Toyota To Invest $5.6 Billion In Japan/US Battery Production
Toyota is stepping up its game in terms of battery-electric vehicles (BEVs) to significantly increase the volume in the coming years.
The company announced that it has decided to invest up to 730 billion yen (approximately $5.6 billion) in Japan and the US to increase the production of BEV batteries.
In Japan, Toyota will invest about 400 billion yen (about $3.1 billion) in the Himeji Plant of Prime Planet Energy & Solutions Co., Ltd. (PPES) and in Toyota plants and property.
In the US, approximately 325 billion yen (about $2.5 billion) has been allocated for a new facility – Toyota Battery Manufacturing North Carolina (TBMNC) – in North Carolina.

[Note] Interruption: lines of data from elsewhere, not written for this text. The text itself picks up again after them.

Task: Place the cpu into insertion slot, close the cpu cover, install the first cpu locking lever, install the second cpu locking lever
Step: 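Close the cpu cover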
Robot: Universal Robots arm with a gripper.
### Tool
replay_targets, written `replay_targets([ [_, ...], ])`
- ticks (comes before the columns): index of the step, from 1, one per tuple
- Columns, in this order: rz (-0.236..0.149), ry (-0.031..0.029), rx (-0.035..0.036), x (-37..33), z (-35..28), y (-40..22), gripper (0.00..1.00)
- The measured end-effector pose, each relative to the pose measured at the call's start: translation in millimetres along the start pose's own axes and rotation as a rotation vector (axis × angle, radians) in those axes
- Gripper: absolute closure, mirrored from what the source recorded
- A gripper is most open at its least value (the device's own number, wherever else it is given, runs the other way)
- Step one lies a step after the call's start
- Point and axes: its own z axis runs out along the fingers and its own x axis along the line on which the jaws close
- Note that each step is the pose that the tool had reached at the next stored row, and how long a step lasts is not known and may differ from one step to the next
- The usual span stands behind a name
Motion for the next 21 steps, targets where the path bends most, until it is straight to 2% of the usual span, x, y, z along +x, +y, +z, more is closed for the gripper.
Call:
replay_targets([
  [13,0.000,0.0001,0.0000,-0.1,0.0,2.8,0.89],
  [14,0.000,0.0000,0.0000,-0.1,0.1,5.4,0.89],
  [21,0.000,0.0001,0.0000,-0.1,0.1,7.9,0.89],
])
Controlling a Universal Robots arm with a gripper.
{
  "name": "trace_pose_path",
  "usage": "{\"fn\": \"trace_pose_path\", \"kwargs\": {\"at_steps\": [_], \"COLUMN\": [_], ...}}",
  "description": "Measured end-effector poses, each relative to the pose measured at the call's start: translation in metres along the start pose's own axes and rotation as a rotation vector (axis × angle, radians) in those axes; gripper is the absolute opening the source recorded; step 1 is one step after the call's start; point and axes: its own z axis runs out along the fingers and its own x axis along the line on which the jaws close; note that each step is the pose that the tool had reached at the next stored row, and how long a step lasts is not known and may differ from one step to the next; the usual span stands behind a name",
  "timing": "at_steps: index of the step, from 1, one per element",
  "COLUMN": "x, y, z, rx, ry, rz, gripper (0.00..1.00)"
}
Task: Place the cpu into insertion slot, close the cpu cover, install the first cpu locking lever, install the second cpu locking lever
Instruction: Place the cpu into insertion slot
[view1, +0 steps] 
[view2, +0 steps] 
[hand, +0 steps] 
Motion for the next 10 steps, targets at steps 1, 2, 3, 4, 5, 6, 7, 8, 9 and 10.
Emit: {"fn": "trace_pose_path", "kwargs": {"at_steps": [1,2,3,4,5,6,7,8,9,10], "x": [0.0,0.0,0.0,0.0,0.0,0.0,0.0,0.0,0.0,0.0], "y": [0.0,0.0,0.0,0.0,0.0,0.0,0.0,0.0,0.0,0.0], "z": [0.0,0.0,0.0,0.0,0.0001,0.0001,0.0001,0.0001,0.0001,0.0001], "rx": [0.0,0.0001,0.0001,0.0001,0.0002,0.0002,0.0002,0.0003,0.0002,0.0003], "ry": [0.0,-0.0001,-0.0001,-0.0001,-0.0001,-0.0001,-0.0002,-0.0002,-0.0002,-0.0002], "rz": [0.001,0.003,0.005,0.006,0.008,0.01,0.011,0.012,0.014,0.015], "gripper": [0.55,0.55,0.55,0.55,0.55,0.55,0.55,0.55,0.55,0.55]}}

The combined increase in battery pack output for BEVs is expected to reach up to 40 GWh, which is equivalent to 400,000 vehicles with a 100 kWh battery (over 500,000 at 75 kWh per pack). Production at the new facilities will start between 2024 and 2026.
The Japanese company notes a growing demand for BEVs, but at the same time “believes that there is more than one option for achieving carbon neutrality.”

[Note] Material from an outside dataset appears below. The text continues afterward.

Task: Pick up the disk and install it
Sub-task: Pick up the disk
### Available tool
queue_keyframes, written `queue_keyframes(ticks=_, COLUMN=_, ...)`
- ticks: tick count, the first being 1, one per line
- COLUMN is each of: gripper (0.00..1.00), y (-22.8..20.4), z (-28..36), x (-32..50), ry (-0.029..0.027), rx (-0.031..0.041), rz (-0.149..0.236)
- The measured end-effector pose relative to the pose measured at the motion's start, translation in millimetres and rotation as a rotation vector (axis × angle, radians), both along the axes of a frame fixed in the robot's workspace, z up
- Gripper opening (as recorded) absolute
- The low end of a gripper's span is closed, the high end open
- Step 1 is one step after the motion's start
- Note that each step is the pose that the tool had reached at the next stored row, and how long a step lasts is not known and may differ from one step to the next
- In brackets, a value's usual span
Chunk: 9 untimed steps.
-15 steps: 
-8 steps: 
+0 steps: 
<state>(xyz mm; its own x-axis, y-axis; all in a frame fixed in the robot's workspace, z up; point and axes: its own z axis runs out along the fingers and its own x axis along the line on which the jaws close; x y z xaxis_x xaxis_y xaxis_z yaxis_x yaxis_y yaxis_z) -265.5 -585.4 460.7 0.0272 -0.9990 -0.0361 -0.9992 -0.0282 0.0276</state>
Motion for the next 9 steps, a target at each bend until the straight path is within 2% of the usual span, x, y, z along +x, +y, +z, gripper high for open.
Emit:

“By utilizing the Toyota Production System and building production lines that are more efficient than ever, Toyota also intends to further strengthen its competitiveness and invest in the training of personnel engaged in battery production and the passing down of monozukuri manufacturing skills.”
Let’s recall that in 2021, Toyota announced a global investment of approximately 8 trillion JPY ($70 billion as of December 2021) for electrification efforts.
The numbers are pretty encouraging that the Japanese manufacturer is finally switching gears to boost battery-electric car volumes later this decade.
Considering that the company was doing fine with hybrids (so there was no incentive to go all-BEVs, like in the case of the diesel-gate affected Volkswagen Group), the speed of the BEV ramp-up might not be the highest, but sooner or later we will see millions of Toyota electric cars. The new battery investment alone indicates roughly 0.5 million units per year.